== WHAT YOU NEED TO DO ==
Your answer should be a single number, the count of lines in the material with the string "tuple".

== RECORDS TO USE ==

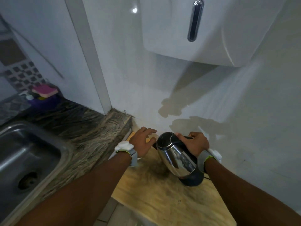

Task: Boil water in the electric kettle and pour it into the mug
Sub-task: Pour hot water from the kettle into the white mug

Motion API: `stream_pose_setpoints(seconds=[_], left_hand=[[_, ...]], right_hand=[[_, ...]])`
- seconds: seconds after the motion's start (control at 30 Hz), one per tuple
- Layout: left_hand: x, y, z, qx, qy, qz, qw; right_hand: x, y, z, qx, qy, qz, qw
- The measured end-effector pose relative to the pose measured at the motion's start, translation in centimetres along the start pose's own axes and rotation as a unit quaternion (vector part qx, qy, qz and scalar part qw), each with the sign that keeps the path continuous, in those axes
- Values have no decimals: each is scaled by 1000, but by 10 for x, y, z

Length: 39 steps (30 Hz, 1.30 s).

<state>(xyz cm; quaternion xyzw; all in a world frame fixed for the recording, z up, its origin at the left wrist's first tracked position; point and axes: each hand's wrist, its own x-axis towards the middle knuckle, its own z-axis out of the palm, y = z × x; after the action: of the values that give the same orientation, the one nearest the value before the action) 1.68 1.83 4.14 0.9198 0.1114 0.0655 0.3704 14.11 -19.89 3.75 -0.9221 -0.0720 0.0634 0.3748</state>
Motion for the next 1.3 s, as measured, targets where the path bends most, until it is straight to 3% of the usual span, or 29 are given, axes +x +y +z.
stream_pose_setpoints(seconds=[0.5, 0.8, 1.3], left_hand=[[-17, -76, -37, -121, 59, -146, 980], [-23, -104, -43, -130, 51, -187, 972], [-22, -136, -47, -126, 56, -187, 973]], right_hand=[[7, -81, 54, -143, -26, -39, 989], [21, -108, 79, -237, -36, -65, 969], [27, -142, 107, -325, -92, -98, 936]])
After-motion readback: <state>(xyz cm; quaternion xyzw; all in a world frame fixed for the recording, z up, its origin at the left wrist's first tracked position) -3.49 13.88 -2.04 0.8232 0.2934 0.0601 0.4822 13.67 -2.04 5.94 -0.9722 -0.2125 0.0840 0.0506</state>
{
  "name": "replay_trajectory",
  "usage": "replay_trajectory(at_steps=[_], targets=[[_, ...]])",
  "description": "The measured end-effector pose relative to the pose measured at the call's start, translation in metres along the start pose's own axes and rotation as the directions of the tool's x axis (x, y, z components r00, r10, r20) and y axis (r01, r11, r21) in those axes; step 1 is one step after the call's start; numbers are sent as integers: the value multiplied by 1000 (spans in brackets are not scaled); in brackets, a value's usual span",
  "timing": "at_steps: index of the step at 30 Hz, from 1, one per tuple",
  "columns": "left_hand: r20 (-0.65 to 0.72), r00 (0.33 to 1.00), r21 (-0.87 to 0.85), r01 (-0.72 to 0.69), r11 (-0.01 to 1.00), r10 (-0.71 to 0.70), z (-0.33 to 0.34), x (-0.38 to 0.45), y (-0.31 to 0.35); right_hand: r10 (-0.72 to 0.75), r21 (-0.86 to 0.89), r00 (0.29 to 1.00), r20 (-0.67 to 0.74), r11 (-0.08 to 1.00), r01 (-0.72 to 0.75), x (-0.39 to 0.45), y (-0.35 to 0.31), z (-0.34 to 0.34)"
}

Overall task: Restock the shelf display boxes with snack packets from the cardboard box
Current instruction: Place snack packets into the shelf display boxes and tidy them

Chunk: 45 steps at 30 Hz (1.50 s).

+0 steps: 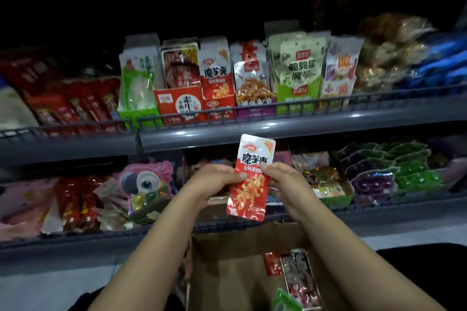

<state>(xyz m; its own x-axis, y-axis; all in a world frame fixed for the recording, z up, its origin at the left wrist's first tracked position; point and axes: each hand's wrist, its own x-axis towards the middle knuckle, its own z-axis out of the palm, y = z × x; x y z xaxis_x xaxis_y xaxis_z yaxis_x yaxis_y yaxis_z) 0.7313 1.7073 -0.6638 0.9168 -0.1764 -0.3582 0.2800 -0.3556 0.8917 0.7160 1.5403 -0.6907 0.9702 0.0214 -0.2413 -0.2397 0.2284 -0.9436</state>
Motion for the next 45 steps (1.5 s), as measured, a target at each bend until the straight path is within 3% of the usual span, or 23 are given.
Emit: replay_trajectory(at_steps=[7, 12, 14, 16, 19, 23, 26, 37, 40, 42, 45], targets=[[-113, 975, -78, -202, 976, 192, -10, -17, 33, -161, -129, 982, 101, 976, 174, 11, -68, 23], [-387, 817, -22, -472, 881, 428, -30, -3, 50, -320, -292, 935, 156, 889, 353, 29, -122, 42], [-423, 754, 33, -542, 840, 503, -37, 5, 51, -366, -317, 916, 164, 860, 400, 39, -140, 49], [-405, 737, 82, -560, 824, 541, -41, 14, 48, -406, -352, 904, 138, 833, 428, 51, -154, 57], [-395, 701, 256, -537, 804, 594, -42, 26, 41, -466, -364, 878, 108, 803, 472, 68, -172, 70], [-355, 595, 533, -505, 679, 721, -42, 33, 39, -546, -384, 831, 108, 748, 542, 88, -184, 91], [-331, 616, 661, -389, 642, 715, -43, 39, 37, -565, -404, 818, 104, 728, 554, 100, -186, 100], [-379, 640, 758, -200, 621, 668, -39, 55, 43, -493, -568, 859, 142, 670, 478, 117, -189, 98], [-366, 599, 819, -156, 552, 712, -37, 66, 39, -430, -737, 877, 213, 519, 433, 121, -180, 95], [-339, 585, 867, -111, 487, 737, -35, 72, 34, -460, -807, 867, 189, 431, 404, 125, -173, 91], [-331, 570, 901, -45, 431, 752, -32, 76, 34, -487, -787, 862, 142, 473, 396, 128, -166, 86]])
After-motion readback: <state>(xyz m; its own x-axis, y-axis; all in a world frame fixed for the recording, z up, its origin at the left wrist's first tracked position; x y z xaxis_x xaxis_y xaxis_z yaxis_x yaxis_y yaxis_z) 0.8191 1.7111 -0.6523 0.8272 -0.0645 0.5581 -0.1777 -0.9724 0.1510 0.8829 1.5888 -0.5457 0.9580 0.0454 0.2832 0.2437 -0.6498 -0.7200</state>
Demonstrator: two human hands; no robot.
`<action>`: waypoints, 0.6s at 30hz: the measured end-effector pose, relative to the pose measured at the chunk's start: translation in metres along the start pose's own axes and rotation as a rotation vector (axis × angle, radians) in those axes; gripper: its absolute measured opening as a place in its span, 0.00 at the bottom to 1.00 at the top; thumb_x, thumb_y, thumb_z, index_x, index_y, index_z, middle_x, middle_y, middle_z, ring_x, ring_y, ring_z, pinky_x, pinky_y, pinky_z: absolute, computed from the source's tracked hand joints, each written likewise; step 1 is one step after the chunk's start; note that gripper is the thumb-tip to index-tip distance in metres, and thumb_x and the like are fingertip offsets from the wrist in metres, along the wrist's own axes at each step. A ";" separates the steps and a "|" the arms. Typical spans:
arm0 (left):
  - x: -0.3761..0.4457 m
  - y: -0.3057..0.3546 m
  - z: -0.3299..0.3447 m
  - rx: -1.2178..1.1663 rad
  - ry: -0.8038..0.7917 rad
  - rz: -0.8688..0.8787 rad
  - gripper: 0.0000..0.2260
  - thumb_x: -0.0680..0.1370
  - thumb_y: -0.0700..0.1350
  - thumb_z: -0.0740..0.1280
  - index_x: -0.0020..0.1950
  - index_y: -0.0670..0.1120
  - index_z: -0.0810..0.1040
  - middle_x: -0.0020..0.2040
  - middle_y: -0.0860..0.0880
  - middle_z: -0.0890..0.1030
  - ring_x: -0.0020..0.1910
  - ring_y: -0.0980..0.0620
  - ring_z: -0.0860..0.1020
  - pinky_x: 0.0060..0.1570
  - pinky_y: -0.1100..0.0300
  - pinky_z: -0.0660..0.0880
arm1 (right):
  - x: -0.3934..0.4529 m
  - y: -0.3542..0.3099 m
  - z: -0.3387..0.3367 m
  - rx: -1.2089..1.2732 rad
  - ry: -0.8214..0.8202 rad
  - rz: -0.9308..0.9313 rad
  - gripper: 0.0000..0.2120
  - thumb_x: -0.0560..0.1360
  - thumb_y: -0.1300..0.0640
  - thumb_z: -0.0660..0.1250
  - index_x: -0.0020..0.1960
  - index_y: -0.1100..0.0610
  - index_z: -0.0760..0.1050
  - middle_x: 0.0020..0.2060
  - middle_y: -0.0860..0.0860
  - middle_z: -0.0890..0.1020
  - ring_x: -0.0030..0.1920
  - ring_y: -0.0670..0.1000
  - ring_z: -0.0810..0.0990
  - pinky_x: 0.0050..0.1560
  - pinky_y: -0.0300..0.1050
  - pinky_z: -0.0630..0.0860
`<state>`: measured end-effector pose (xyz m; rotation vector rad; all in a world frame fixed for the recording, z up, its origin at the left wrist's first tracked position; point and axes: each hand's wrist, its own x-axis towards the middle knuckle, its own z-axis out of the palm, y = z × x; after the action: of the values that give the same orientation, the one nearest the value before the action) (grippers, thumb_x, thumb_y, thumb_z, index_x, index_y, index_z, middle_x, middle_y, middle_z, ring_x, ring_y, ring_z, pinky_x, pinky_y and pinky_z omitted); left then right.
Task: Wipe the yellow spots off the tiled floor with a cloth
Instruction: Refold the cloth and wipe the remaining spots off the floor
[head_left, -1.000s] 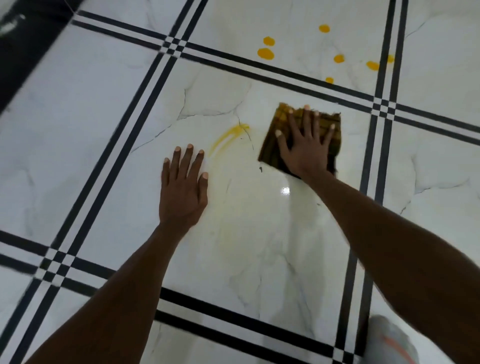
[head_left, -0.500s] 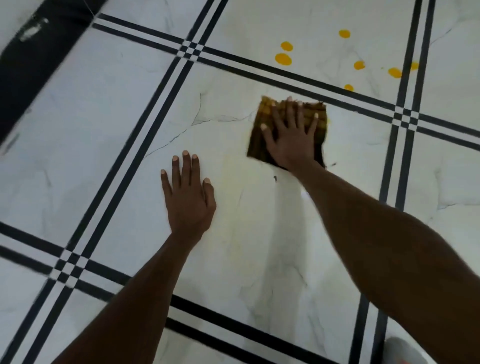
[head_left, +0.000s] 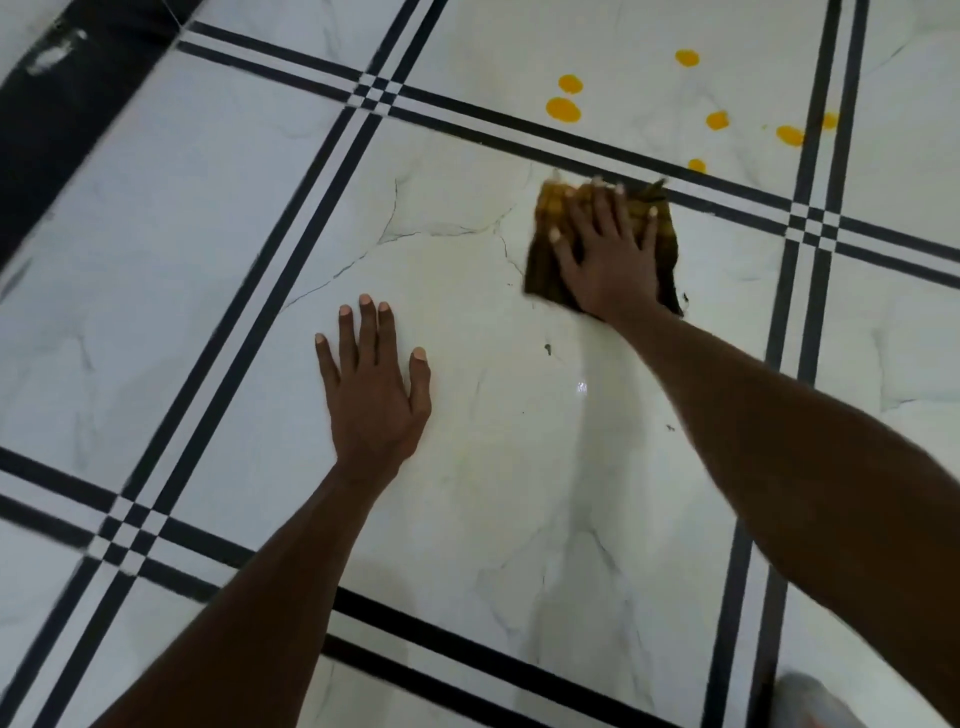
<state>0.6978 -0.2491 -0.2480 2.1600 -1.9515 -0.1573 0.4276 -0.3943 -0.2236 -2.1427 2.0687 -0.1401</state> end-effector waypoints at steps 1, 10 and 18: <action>0.000 0.000 0.000 -0.001 0.003 0.006 0.31 0.86 0.59 0.46 0.86 0.44 0.54 0.86 0.44 0.54 0.86 0.44 0.50 0.84 0.38 0.47 | 0.014 -0.021 0.004 0.030 0.006 0.113 0.32 0.84 0.35 0.44 0.85 0.46 0.52 0.86 0.53 0.50 0.86 0.59 0.45 0.80 0.74 0.41; 0.000 -0.001 -0.003 -0.024 -0.012 0.008 0.32 0.86 0.60 0.43 0.86 0.45 0.53 0.87 0.45 0.53 0.86 0.45 0.49 0.83 0.38 0.47 | -0.103 -0.003 0.005 -0.121 -0.144 -0.728 0.30 0.85 0.36 0.48 0.85 0.44 0.52 0.86 0.49 0.51 0.86 0.54 0.46 0.84 0.64 0.44; 0.001 0.001 0.000 -0.006 0.011 0.003 0.32 0.85 0.61 0.46 0.86 0.45 0.54 0.86 0.45 0.54 0.86 0.45 0.50 0.84 0.38 0.47 | 0.018 -0.036 0.004 0.020 -0.049 -0.102 0.30 0.85 0.37 0.47 0.84 0.47 0.58 0.85 0.53 0.54 0.85 0.59 0.48 0.80 0.74 0.47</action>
<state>0.6969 -0.2505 -0.2479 2.1500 -1.9455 -0.1496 0.4645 -0.4112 -0.2214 -2.2172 1.9238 -0.1189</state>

== FINISHED EXERCISE ==
2